На следующий день тот служащий привез девочку.
– А ее отец? – спросила я.
– Ее отца я больше не видал; это я от служащего узнал, что вчерашний господин – ее отец, а то я подумал было, что он – слуга ее родителей, судя по тому, как он говорил о девочке; он-то одет был хорошо, да, знаете ли, теперь слуги одеваются так же, как и господа… Прошли те шесть месяцев, за которые мне уплатили, затем еще шесть месяцев и еще шесть месяцев: ни письма, ни открытки, чтобы справиться о девочке, которая, впрочем, была здорова, как птичка. Потом ничего больше. Я ждал довольно долго и, наконец, написал в контору. Мне ответили, что справятся. Но и оттуда ничего не получил. Я поехал в Милан и пошел в контору. Мне сказали, чтобы я пришел вечером, а они пока наведут справки. Когда я туда вернулся, мне сообщили, что отец девочки уже четыре месяца как уехал из Милана неизвестно куда и был таков…
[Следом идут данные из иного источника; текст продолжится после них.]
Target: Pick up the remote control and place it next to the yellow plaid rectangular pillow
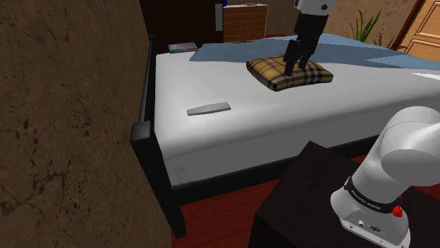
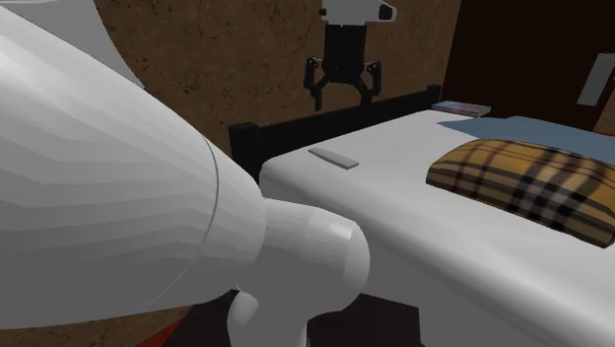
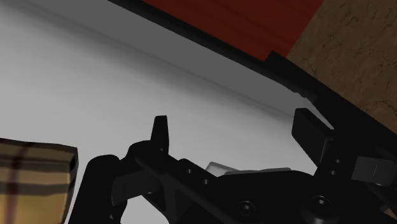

«А что же мне теперь делать?» – спросил я. «Гм… это уже ваше дело», – ответили мне. «Браво! А если мне и для своих не хватает?!» Они пожали плечами. «Ну, а мать, – настаивал я, – разве у этой девочки нет матери?» – «Мы еще наведем справки», – ответили эти живодеры, которые хотели вытащить у меня еще несколько франков.
Спустя два месяца, после множества писем и открыток, я, наконец, получил записку: «Мать девочки живет в Милане по такой-то улице».
«Что же делать?» – спрашиваю я у жены. «Поезжай завтра в Милан к матери». – «Не предупредив ее заранее?» – «Да, наверное, лучше предупредить».